4. Il résulte de ce qui précède que la décision du 14 octobre 2024 portant refus de titre de séjour doit être annulée ainsi que, par voie de conséquence, l’obligation de quitter le territoire français dans un délai de trente jours et la décision fixant le pays de renvoi.
Sur l’injonction :
5. Eu égard aux motifs qui le fondent, le présent jugement implique nécessairement que le préfet de police, ou tout préfet territorialement compétent, délivre à M. A un titre de séjour portant la mention « vie privée et familiale ». Il y a lieu de lui enjoindre d’y procéder dans un délai de deux mois à compter de la notification du présent jugement.

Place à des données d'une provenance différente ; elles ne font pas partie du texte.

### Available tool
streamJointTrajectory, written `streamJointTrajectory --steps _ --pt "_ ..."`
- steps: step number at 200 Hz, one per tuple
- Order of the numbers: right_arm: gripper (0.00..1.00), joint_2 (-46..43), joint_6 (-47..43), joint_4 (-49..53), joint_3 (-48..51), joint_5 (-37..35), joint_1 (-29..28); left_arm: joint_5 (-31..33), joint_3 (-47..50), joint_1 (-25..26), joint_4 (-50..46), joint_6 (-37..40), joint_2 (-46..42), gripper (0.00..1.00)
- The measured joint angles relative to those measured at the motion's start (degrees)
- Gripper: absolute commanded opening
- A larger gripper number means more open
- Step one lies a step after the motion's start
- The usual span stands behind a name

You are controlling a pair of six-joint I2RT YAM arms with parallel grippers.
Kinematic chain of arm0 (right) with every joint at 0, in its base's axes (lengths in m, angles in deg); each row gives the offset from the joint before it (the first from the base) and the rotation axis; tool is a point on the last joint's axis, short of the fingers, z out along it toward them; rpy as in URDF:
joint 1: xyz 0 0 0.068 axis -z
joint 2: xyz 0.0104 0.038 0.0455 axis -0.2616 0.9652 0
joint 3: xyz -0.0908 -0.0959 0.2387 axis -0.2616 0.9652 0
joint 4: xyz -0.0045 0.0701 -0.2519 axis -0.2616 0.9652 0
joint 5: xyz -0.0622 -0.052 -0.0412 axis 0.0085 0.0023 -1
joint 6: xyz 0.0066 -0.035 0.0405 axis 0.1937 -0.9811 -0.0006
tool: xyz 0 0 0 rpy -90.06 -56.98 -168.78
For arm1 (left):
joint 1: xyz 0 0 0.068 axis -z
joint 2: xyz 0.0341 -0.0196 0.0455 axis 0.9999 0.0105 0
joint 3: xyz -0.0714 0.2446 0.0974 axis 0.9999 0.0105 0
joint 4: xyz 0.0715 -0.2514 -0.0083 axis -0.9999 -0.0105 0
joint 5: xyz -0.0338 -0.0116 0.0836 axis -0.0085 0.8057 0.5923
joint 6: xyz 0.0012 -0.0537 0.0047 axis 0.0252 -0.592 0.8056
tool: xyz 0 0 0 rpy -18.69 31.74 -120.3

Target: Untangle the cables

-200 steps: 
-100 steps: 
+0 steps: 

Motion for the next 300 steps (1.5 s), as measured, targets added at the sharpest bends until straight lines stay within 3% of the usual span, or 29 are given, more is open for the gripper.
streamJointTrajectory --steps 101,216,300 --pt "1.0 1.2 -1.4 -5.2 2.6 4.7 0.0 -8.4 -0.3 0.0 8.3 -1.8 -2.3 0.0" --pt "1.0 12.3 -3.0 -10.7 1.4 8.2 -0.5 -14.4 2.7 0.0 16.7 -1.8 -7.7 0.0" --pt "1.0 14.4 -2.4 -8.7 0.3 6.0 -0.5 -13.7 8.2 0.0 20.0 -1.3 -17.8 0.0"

Sur les frais liés au litige :
6. Il y a lieu, dans les circonstances de l’espèce, de mettre à la charge de l’Etat une somme de 1 000 euros à verser à M. A au titre de l’article L. 761-1 du code de justice administrative.
D E C I D E :
Article 1er : L’arrêté du préfet de police du 14 octobre 2024 est annulé.
Article 2 : Il est enjoint au préfet de police, ou au préfet territorialement compétent, de délivrer à M. A un titre de séjour portant la mention « vie privée et familiale », dans un délai de deux mois à compter de la notification du présent jugement.
Article 3 : L’Etat versera à M. A une somme de 1 000 euros au titre de l’article L. 761-1 du code de justice administrative.
Article 4 : Le présent jugement sera notifié à M. B A et au préfet de police.
Délibéré après l’audience du 5 juin, à laquelle siégeaient :
M. Fouassier, président,
Mme de Mecquenem, première conseillère,
Mme Arnaud, conseillère.
Rendu public par mise à disposition au greffe le 20 juin 2025.
La rapporteure,
signé
B. ARNAUD
Le président,
signé
C. FOUASSIERLa greffière,
signé
C. EL HOUSSINE
La République mande et ordonne au préfet de police en ce qui le concerne ou à tous commissaires de justice à ce requis en ce qui concerne les voies de droit commun contre les parties privées, de pourvoir à l’exécution de la présente décision.